Società cashless: è davvero possibile vivere senza contanti?
(Ansa)
Economia

Società cashless: è davvero possibile vivere senza contanti?

La Svezia è all'avanguardia, le banconote sono dimezzate in poco più di dieci anni. Tutti vantaggi, ma anche i rischi e le disparità di un mondo con pagamenti solo elettronici. Anziani e giovanissimi rischiano l'emarginazione.

È davvero possibile vivere tutti in una società cashless? Da anni il mondo ci sta provando: il contante in circolazione si sta riducendo ad un tasso globale di circa il 7,5% e i Paesi anglosassoni sono all’avanguardia. L’esempio più innovativo è la Svezia: attualmente il contante qui è la metà rispetto al 2007 e dei 1600 sportelli bancari svedesi solo 700 distribuiscono banconote. Molto diversi i numeri dell’Italia, dove l'83% delle transazioni avviene con carta moneta (Banca d'Italia). Una società che si basa esclusivamente su carte di credito e pagamenti elettronici ha dei vantaggi riconosciuti. Ma l’esperienza della Svezia e gli studi fatti portano in primo piano anche i rischi: l’inclusività innanzitutto.

In Svezia è difficile trovare la possibilità di pagare in contanti: dai negozi ai parcheggi, dai mezzi di trasporto alle bollette. La transizione verso una società cashless è stata accelerata nel 2012 con l'introduzione dell'app di pagamento mobile Swish. E dopo dodici anni oggi solo l'8% degli svedesi utilizza contante (erano il 40% nel 2010) e il 90% dei giovani usa app o smartphone anche per piccole spese. Inoltre, la Banca centrale svedese sta considerando l'introduzione di una valuta elettronica nazionale, la e-corona.

I vantaggi di una società senza contanti in circolazione? La semplificazione, innanzitutto, per consumatori e commercianti. Transizioni più rapide, nessun errore di resto e possibilità di gestire tutto con lo smartphone. C’è poi la sicurezza. Meno furti e rapine. C’è poi la trasparenza fiscale, con la riduzione di evasione fiscale e riciclaggio di denaro. Secondo una ricerca curata da Ambrosetti se l’Italia aumentasse la quota di pagamenti elettronici avvicinandosi alla media europea, il recupero fiscale ammonterebbe a oltre 40 miliardi di euro l’anno. C’è poi il vantaggio economico dato da una riduzione dei costi del contante. Stampare, distribuire e gestire banconote e monete costa circa 133 euro per abitante all’anno, una spesa che potrebbe essere drasticamente ridotta con la digitalizzazione.
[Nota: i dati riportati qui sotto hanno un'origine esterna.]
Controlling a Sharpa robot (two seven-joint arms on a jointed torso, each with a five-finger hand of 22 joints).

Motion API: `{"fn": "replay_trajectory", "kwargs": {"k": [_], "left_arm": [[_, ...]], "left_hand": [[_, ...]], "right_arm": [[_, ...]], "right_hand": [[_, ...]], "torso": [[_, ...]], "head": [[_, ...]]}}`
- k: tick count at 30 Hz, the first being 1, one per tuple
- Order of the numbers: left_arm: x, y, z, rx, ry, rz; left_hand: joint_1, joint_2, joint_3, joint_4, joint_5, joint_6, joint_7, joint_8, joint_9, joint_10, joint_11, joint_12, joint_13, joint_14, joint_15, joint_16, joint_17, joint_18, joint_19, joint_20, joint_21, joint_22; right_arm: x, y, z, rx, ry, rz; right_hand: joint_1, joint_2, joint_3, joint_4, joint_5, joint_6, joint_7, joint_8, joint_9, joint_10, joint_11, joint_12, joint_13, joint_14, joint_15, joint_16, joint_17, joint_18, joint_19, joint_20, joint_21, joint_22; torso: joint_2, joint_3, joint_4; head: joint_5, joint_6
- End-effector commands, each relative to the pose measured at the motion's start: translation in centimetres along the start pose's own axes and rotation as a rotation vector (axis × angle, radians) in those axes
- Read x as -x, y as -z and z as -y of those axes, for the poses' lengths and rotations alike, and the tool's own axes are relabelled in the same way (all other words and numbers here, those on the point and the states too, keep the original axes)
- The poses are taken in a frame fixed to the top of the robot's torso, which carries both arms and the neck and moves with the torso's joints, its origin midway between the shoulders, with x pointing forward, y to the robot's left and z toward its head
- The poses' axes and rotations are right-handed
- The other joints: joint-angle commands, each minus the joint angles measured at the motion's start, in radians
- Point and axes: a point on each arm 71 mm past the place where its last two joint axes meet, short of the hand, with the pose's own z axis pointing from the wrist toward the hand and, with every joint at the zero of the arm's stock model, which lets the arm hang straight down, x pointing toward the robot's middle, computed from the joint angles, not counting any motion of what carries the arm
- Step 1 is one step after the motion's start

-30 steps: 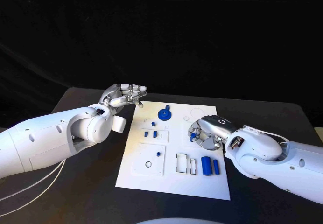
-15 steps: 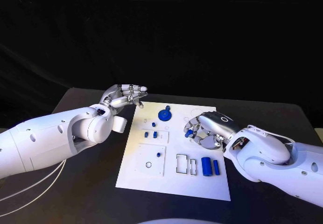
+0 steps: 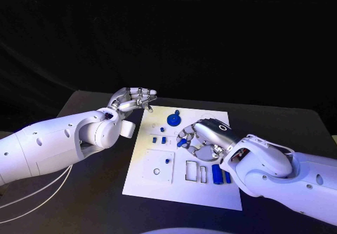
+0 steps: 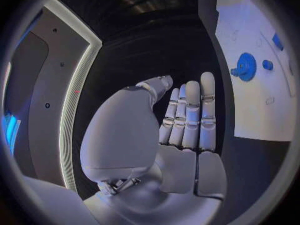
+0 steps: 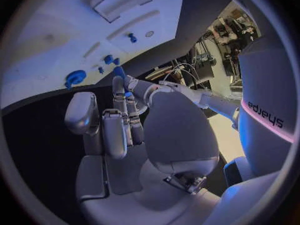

Ma ci sono anche diversi problemi da affrontare in una società dove non si può comprare nulla con i contanti. C’è una fascia di popolazione, in Svezia è già visibile, che non dispone delle risorse tecnologiche e di carte di credito necessarie e quindi è a rischio emarginazione sociale. Si tratta soprattutto di anziani, giovani con redditi bassi, persone in difficoltà socioeconomica (rifugiati, senzatetto, disoccupati) e cittadini che vivono in zona “isolate” del Paese. Per chi dipende dai contanti (per povertà o motivi socioculturali) accedere a beni e servizi (anche la semplice bolletta o la spesa quotidiana) diventa un percorso a ostacoli. E la società cashless mostra così tutti i limiti.

Un’altra criticità è la cybersicurezza. Con la dipendenza totale dai sistemi digitali aumentano i rischi di attacchi informatici. In Svezia un recente attacco che ha interrotto i pagamenti elettronici ha reso concreto il problema: un sistema completamente digitalizzato è più vulnerabile. Infine, l’assenza di contante può essere problematica in situazioni di emergenza. Con blackout o malfunzionamenti tecnologici non avere un’alternativa per le transazioni può impedire anche l’acquisto di beni essenziali. E infatti la Banca centrale svedese sta lavorando per mantenere il contante accessibile, obbligando cioè alcuni negozi a continuare ad accettarlo per i beni considerati essenziali.

Se da un lato dunque vivere senza contanti sembra funzionare e dare i suoi frutti, dall’altro i problemi di inclusività sono evidenti. La domanda resta: siamo pronti davvero a una società cashless o un giusto mix è la soluzione?